### Directions
Nothing but the lines below between the line holding "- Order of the" and the line holding "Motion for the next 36", inclusive, should appear in the answer, each set down exactly.

Input section start

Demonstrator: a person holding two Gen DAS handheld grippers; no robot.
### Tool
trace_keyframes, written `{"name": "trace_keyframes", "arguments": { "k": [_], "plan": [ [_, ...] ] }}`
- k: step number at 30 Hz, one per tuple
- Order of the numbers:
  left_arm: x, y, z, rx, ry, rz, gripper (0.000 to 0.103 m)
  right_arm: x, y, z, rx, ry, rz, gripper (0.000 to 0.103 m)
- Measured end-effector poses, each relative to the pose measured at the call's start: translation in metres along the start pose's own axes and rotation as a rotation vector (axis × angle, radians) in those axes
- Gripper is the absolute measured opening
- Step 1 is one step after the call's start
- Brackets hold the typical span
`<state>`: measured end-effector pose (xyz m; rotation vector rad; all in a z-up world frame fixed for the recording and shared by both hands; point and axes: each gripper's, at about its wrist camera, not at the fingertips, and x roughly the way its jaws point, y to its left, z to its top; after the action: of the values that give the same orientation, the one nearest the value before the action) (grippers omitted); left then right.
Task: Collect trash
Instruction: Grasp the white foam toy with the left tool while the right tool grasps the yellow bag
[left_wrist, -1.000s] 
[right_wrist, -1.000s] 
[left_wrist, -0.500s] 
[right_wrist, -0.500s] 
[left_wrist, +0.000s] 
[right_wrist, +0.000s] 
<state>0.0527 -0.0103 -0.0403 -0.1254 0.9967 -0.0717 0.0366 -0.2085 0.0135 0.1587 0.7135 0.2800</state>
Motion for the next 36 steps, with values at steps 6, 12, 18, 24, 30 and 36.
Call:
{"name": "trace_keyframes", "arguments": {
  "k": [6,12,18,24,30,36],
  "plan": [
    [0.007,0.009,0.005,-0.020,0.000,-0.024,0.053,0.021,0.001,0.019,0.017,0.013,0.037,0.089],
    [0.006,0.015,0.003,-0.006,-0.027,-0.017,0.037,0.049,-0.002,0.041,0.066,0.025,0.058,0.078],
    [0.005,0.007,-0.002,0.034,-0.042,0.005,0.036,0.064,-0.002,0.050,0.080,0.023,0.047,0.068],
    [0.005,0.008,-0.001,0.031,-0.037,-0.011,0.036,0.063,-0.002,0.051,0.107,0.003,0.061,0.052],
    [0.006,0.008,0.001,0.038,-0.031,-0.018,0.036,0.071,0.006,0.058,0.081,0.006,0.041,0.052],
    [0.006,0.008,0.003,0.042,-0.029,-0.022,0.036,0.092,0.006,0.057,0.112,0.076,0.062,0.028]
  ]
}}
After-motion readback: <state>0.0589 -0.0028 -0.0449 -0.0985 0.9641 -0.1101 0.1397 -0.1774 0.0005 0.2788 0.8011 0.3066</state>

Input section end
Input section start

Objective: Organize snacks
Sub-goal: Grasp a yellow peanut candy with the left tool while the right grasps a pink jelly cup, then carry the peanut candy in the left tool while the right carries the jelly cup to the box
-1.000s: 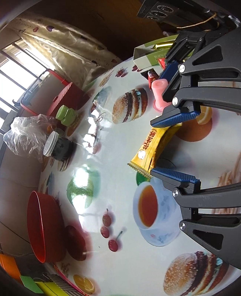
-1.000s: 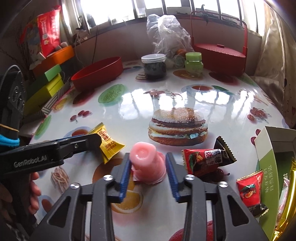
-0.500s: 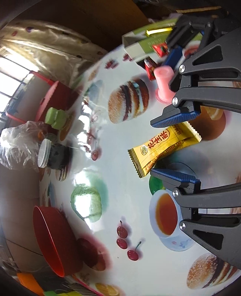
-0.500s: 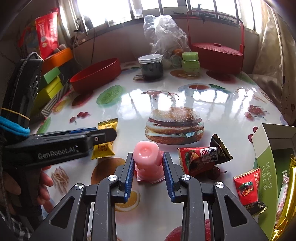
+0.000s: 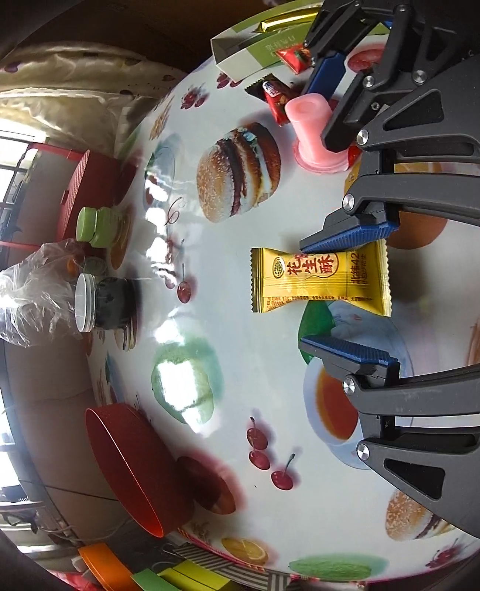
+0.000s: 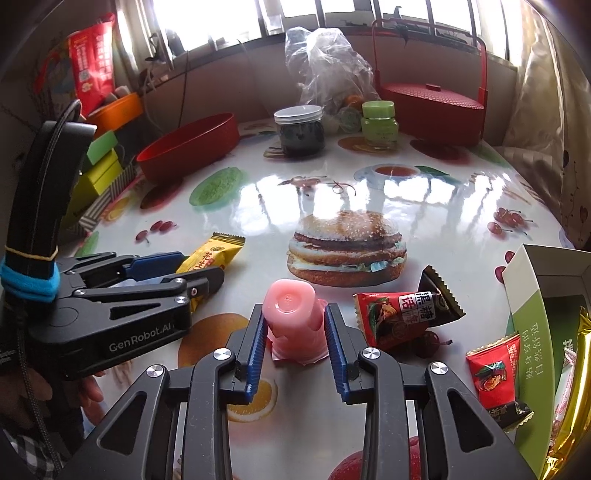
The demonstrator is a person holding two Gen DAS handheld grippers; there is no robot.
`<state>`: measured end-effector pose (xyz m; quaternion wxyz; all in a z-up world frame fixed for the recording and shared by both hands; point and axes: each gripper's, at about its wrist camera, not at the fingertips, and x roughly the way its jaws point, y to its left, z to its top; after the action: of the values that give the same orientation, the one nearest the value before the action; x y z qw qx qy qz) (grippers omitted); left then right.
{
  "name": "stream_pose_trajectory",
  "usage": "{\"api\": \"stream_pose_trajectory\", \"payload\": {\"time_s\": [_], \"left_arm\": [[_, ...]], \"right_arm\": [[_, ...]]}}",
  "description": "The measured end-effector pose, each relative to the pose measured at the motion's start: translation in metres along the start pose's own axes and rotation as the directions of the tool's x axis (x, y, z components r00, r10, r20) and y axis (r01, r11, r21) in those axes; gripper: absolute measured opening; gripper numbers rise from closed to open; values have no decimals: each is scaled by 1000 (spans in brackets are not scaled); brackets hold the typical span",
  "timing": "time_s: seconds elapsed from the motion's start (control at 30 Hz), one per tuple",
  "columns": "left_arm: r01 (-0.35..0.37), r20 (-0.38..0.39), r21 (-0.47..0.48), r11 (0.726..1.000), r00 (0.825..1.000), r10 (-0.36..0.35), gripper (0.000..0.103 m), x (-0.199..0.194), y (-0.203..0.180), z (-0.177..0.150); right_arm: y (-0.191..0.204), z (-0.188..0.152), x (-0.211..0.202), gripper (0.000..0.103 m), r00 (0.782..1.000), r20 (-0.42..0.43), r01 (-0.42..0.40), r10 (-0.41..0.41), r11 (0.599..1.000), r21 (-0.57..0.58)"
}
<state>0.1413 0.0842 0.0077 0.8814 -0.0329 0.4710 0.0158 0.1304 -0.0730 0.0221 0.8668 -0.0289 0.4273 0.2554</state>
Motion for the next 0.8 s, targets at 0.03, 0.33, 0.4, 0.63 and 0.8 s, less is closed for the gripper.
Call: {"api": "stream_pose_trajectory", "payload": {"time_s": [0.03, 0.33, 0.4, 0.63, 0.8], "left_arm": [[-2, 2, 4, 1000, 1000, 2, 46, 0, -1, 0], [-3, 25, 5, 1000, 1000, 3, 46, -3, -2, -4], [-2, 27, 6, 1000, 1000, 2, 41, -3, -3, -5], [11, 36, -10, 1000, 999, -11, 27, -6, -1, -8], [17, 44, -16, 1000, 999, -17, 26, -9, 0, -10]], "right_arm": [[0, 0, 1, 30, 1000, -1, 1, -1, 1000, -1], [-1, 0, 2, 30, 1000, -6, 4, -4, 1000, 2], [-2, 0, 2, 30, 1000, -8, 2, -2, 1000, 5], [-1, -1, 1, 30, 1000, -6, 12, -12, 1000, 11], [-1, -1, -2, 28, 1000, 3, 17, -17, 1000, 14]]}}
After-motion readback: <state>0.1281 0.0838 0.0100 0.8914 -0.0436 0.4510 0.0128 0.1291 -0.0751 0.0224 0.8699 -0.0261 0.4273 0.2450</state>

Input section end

### Response to the task
- Order of the numbers:
  left_arm: x, y, z, rx, ry, rz, gripper (0.000 to 0.103 m)
  right_arm: x, y, z, rx, ry, rz, gripper (0.000 to 0.103 m)
- Measured end-effector poses, each relative to the pose measured at the call's start: translation in metres along the start pose's own axes and rotation as a rotation vector (axis × angle, radians) in those axes
- Gripper is the absolute measured opening
- Step 1 is one step after the call's start
- Brackets hold the typical span
`<state>`: measured end-effector pose (xyz m; rotation vector rad; all in a z-up world frame fixed for the recording and shared by both hands; point and axes: each gripper's, at about its wrist camera, not at the fingertips, and x roughly the way its jaws point, y to its left, z to its top; after the action: of the values that give the same orientation, the one nearest the value before the action) (grippers omitted); left then right.
Task: Collect trash
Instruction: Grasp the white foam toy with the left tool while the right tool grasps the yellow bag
[left_wrist, -1.000s] 
[right_wrist, -1.000s] 
[left_wrist, -0.500s] 
[right_wrist, -0.500s] 
[left_wrist, +0.000s] 
[right_wrist, +0.000s] 
<state>0.0527 -0.0103 -0.0403 -0.1254 0.9967 -0.0717 0.0366 -0.2085 0.0135 0.1587 0.7135 0.2800</state>
Motion for the next 36 steps, with values at steps 6, 12, 18, 24, 30 and 36.

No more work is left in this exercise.